Atherosclerosis: Pathogenesis, Genetics and Experimental Models

Abstract

Atherosclerosis is a progressive disease of the arteries that results in the development of heart disease and stroke – the most common causes of death in developed countries and a growing socioeconomic burden in developing countries. Atherosclerosis results from an initial injury to the artery endothelium caused by mechanical and environmental factors, resulting in an inflammatory response in the vessel wall. The location and morphology of the atherosclerotic lesions predict the nature of the resulting vascular disease. Many risk factors for the disease are well known, and current therapies are largely directed at modifying them; however, the large array of poorly understood polygenetic factors affects the development of atherosclerosis. Recent developments in genetic studies have been applied to atherosclerosis and are beginning to rapidly reveal the genetic factors that modulate the pathogenesis of this disease.

Key Concepts

  • Atherosclerosis is a common, costly and deadly vascular disease that affects peoples of developed countries and increasingly burdens developing countries.
  • Atherosclerosis is an inflammatory disease of the arterial vascular wall.
  • The pathogenesis of atherosclerosis is complex but is generally explained by the ‘response to injury’ hypothesis for which recent studies in the field extend such hypothesis towards the degree of the inflammatory response to such injury.
  • Atherosclerotic lesions in humans have distinctive morphological characteristics and complications that differ in current animal models, the clinical manifestations correlate mostly with lesion type and location.
  • Both environmental and heritable risk factors modulate atherosclerosis development.
  • Candidate gene and linkage analysis studies have failed to identify previously unknown pathways in the pathogenesis of atherosclerosis.
  • Recent genome‐wide association studies have reproducibly identified several loci involved in the pathogenesis of atherosclerosis, and most of the identified genes are newly implicated in the disease process.
  • Rodent models such as APOE‐ and LDLR‐deficient mice are widely used to study the pathogenesis of atherosclerosis because of its reproducibility and genetic manipulation; however, recent studies with novel and bigger animal models more accurately resemble human disease.

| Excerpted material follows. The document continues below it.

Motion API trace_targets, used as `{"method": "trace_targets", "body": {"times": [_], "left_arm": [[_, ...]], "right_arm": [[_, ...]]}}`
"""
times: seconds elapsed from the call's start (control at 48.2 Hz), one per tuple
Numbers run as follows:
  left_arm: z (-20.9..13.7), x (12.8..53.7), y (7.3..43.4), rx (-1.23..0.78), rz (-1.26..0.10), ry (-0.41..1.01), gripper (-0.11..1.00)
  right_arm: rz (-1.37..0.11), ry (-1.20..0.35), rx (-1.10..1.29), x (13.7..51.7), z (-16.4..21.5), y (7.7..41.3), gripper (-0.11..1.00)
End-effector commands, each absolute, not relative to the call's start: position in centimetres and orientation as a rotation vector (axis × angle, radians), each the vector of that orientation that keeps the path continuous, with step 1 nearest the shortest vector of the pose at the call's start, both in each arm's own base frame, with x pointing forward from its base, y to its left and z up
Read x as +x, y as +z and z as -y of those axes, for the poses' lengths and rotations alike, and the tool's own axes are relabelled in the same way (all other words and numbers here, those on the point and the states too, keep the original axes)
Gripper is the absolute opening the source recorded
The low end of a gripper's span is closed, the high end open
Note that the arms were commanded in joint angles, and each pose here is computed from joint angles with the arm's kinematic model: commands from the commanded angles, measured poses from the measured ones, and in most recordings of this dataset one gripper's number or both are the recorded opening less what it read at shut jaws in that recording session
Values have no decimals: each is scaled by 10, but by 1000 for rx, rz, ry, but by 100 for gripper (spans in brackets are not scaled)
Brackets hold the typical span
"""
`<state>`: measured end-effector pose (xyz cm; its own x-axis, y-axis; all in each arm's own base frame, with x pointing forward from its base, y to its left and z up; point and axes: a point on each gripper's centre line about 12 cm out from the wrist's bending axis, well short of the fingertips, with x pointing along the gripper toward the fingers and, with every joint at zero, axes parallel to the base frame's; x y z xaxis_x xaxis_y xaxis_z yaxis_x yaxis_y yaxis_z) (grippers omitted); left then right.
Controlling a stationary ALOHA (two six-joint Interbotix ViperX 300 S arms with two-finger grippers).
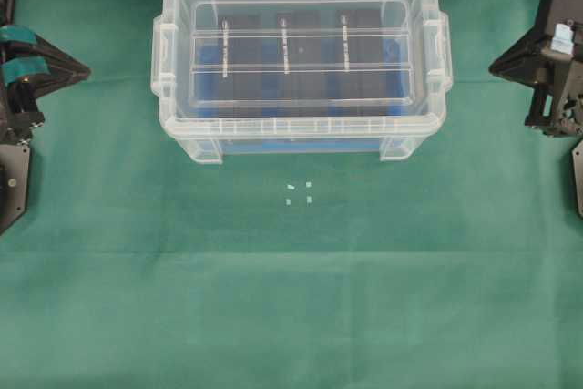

Keywords: atheroma; atherosclerosis; coronary artery disease; endothelial dysfunction; foam cell; hyperlipidaemia; hypertension; myocardial infarct; stroke; vascular inflammation

Figure 1. Obstructive atherosclerotic disease in many vascular beds in a single individual. Angiography carried out in a 40‐year‐old male shows diffuse disease in the right (a) and left (b) coronary arteries, as well as focal lesions in the right iliac (c) and right renal arteries (d).
Figure 2. Human and animal atherosclerotic pathogenesis. Representation of the major features found in human atherosclerotic plaque versus animal models. The major differences are the factors that contribute to plaque instability in humans: fibrous cap, lipid‐rich necrotic core and intraplaque haemorrhage. Only select animal models recapitulate these individual components. The overlapping features between animal and human disease include endothelial dysfunction with immune cell rolling and extravasation, endothelial to mesenchymal transformation, neointimal hyperplasia with vascular smooth muscle cell (VSMC) migration and proliferation, foam cell formation, neoangiogenesis, LDL and very‐low‐density lipoprotein (VLDL) accumulation and inflammatory cell accumulation.
close

References

Abul‐Husn NS, Manickam K, Jones LK, et al. (2016) Genetic identification of familial hypercholesterolemia within a single U.S. health care system. Science 354 (6319): aaf7000.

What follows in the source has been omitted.